A systematic evaluation of impulsive-aggressive behavior in psychogeriatric inpatients using the staff observation aggression scale-revision (SOAS-R).

机构信息

Department of Psychiatry and Psychotherapy, Heinrich Heine University, Düsseldorf, Germany.

出版信息

Int Psychogeriatr. 2018 Jan;30(1):61-68. doi: 10.1017/S1041610217001600. Epub 2017 Aug 30.

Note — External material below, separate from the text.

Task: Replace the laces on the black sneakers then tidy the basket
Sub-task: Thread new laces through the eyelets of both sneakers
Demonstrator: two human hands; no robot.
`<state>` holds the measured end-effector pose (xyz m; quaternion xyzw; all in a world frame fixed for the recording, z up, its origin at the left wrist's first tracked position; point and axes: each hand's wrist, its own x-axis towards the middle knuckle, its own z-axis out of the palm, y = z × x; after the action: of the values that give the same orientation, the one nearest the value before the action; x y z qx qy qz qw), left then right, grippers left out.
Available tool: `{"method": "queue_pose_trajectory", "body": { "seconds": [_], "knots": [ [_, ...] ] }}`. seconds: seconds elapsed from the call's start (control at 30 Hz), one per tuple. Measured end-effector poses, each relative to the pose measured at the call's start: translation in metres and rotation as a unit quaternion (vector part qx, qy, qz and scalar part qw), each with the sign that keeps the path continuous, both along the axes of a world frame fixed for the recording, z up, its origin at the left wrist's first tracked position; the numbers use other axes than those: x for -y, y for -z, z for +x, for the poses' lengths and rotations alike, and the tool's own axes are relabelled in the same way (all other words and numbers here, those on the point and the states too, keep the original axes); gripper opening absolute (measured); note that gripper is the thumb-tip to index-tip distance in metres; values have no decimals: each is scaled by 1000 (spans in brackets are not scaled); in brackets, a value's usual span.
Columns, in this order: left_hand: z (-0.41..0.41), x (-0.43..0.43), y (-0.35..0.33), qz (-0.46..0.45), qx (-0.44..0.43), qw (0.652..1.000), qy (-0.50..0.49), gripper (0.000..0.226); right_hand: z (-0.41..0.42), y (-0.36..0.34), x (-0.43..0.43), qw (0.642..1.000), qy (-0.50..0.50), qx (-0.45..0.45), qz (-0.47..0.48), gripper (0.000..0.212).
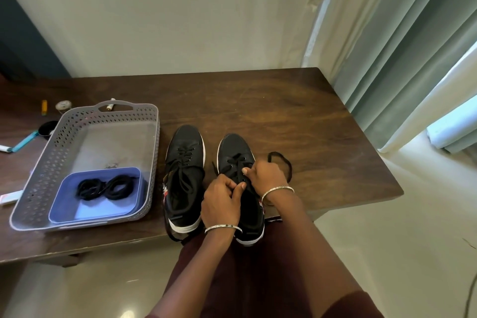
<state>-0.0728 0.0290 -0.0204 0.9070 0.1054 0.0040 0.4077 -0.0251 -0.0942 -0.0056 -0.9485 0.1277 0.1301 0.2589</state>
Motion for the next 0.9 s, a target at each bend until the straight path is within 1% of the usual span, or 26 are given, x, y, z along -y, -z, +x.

DOI:10.1017/S1041610217001600
PMID:28851471
Abstract

BACKGROUND

Impulsive-aggressive behavior is a significant challenge in geriatric psychiatry and requires professional evaluation and management.

METHODS

SOAS-R scales (Staff Observation Aggression Scale-Revision) completed by medical staff on three secure psychiatric wards were analyzed during a period of 12 months. Patients were subdivided into the following two diagnostic subgroups: dementia and other diagnoses.

RESULTS

A total of 146 aggressive incidents involving 66 patients were reported (8.8% of patients treated during this period, n = 752). Fifty-seven percent of the incidents involved patients with dementia. In 20% of the incidents, no precipitating event could be identified; this was more common in patients without dementia (p = 0.005). The medical condition of the patient was considered the trigger in 55% of the cases. Aggression was directed at nurses in 82% of the cases. Visible injury was reported in 12 cases, 3 of which required medical treatment. Male gender, the presence of previous aggressive incidents, and the evening shift (in the case of dementia patients) were identified as risk factors.

CONCLUSIONS

Aggression in dementia is often reactive and seems to be more predictable than if occurring with other diagnoses. Prevention measures such as de-escalations techniques, warning notes in the patient's file with previous aggressive behavior and stepping up for evening shifts are of crucial importance. As nurses were primarily affected, employer support programs, and mental health interventions are proposed to avoid long-term consequences.

摘要

背景

冲动攻击行为是老年精神病学的一个重大挑战,需要专业评估和管理。

方法

在 12 个月的时间里,分析了医疗人员在三个安全精神病病房用 SOAS-R 量表(Staff Observation Aggression Scale-Revision)对患者进行的评估。患者被分为以下两个诊断亚组:痴呆症和其他诊断。

结果

共报告了 146 起涉及 66 名患者的攻击事件(在此期间治疗的患者中占 8.8%,n=752)。57%的事件涉及痴呆症患者。20%的事件无法确定诱发事件;在没有痴呆症的患者中更为常见(p=0.005)。55%的情况下,患者的医疗状况被认为是触发因素。82%的攻击针对护士。报告了 12 例可见损伤,其中 3 例需要医疗治疗。男性、先前有攻击事件和值晚班(对于痴呆症患者)被确定为危险因素。

结论

痴呆症患者的攻击通常是反应性的,似乎比其他诊断更为可预测。预防措施,如降级技术、在患者档案中记录先前的攻击行为并加强晚班,至关重要。由于主要受影响的是护士,因此提出雇主支持计划和心理健康干预措施,以避免长期后果。